YOUR TASK :: From the material below, set down exactly the lines that run from the one containing "Points and places" to the one containing "green push button", minus the pictures.

SUPPLIED INFORMATION ::
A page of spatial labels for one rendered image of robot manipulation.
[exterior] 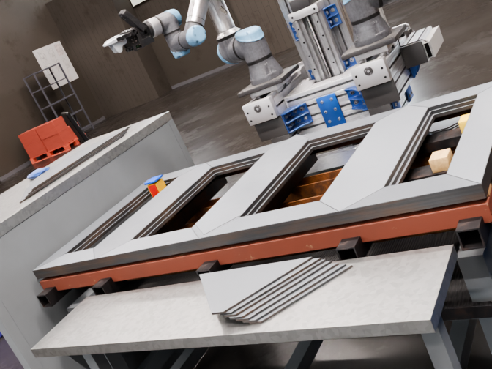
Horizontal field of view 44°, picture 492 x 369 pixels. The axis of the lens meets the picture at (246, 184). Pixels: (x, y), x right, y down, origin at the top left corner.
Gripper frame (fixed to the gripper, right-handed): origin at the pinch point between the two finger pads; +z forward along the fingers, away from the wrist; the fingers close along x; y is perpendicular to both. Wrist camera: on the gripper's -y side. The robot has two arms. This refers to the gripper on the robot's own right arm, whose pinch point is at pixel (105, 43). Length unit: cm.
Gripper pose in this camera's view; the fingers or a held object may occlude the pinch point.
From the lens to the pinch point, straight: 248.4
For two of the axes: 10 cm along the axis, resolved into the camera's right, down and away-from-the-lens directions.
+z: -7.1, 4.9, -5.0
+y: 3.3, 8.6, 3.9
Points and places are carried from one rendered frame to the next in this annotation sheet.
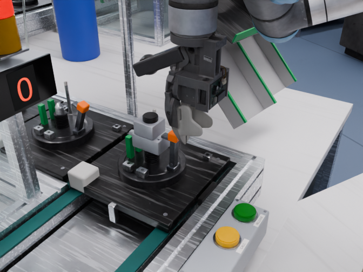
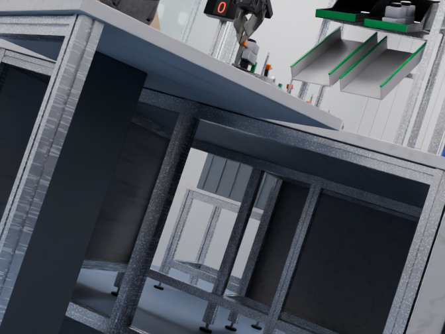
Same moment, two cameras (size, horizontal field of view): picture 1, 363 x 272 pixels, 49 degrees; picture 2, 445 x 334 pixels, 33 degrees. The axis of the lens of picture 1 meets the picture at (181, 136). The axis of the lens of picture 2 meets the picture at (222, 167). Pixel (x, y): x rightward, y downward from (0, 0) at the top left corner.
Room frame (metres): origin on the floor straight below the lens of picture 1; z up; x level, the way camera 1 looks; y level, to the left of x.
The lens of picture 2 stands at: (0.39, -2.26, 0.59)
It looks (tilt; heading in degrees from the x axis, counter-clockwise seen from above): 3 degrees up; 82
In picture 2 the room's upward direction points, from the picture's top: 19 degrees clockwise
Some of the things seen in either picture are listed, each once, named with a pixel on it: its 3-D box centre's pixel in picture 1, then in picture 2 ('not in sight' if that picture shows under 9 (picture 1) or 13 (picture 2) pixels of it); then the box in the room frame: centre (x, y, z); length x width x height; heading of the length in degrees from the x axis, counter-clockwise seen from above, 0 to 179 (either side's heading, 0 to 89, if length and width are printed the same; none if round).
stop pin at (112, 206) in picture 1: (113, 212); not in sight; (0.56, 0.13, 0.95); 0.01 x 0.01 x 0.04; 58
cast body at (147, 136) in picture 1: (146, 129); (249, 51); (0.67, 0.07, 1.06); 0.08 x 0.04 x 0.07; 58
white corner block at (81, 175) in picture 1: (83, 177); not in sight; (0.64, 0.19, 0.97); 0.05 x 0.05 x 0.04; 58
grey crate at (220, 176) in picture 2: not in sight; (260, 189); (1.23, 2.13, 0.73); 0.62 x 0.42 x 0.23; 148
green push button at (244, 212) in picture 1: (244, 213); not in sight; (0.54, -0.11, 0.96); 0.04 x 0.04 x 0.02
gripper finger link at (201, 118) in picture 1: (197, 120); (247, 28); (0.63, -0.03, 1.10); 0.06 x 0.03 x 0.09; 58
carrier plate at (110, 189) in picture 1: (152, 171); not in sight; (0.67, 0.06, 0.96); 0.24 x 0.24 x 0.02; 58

RESPONSE AREA ::
Points and places are carried from one rendered frame to the next in this annotation sheet.
Same moment, two cameras (size, horizontal field of view): picture 1, 363 x 272 pixels, 49 degrees; picture 2, 445 x 334 pixels, 33 degrees. The axis of the lens of picture 1 meets the picture at (181, 136). The axis of the lens of picture 2 meets the picture at (222, 167). Pixel (x, y): x rightward, y downward from (0, 0) at the top left corner.
Room frame (metres): origin on the floor straight below the lens of picture 1; z up; x level, the way camera 1 looks; y level, to the left of x.
The lens of picture 2 stands at: (0.39, -2.26, 0.59)
It looks (tilt; heading in degrees from the x axis, counter-clockwise seen from above): 3 degrees up; 82
In picture 2 the room's upward direction points, from the picture's top: 19 degrees clockwise
Some of the things seen in either picture are listed, each once, named with a pixel on it: its 3-D box centre's pixel in picture 1, then in picture 2 ('not in sight' if that picture shows under 9 (picture 1) or 13 (picture 2) pixels of it); then the box in the room frame: centre (x, y, z); length x width x height; heading of the length in degrees from the x axis, counter-clockwise seen from above, 0 to 179 (either side's heading, 0 to 89, if length and width are printed the same; none if round).
stop pin at (112, 206) in picture 1: (113, 212); not in sight; (0.56, 0.13, 0.95); 0.01 x 0.01 x 0.04; 58
cast body at (147, 136) in picture 1: (146, 129); (249, 51); (0.67, 0.07, 1.06); 0.08 x 0.04 x 0.07; 58
white corner block at (81, 175) in picture 1: (83, 177); not in sight; (0.64, 0.19, 0.97); 0.05 x 0.05 x 0.04; 58
grey crate at (220, 176) in picture 2: not in sight; (260, 189); (1.23, 2.13, 0.73); 0.62 x 0.42 x 0.23; 148
green push button at (244, 212) in picture 1: (244, 213); not in sight; (0.54, -0.11, 0.96); 0.04 x 0.04 x 0.02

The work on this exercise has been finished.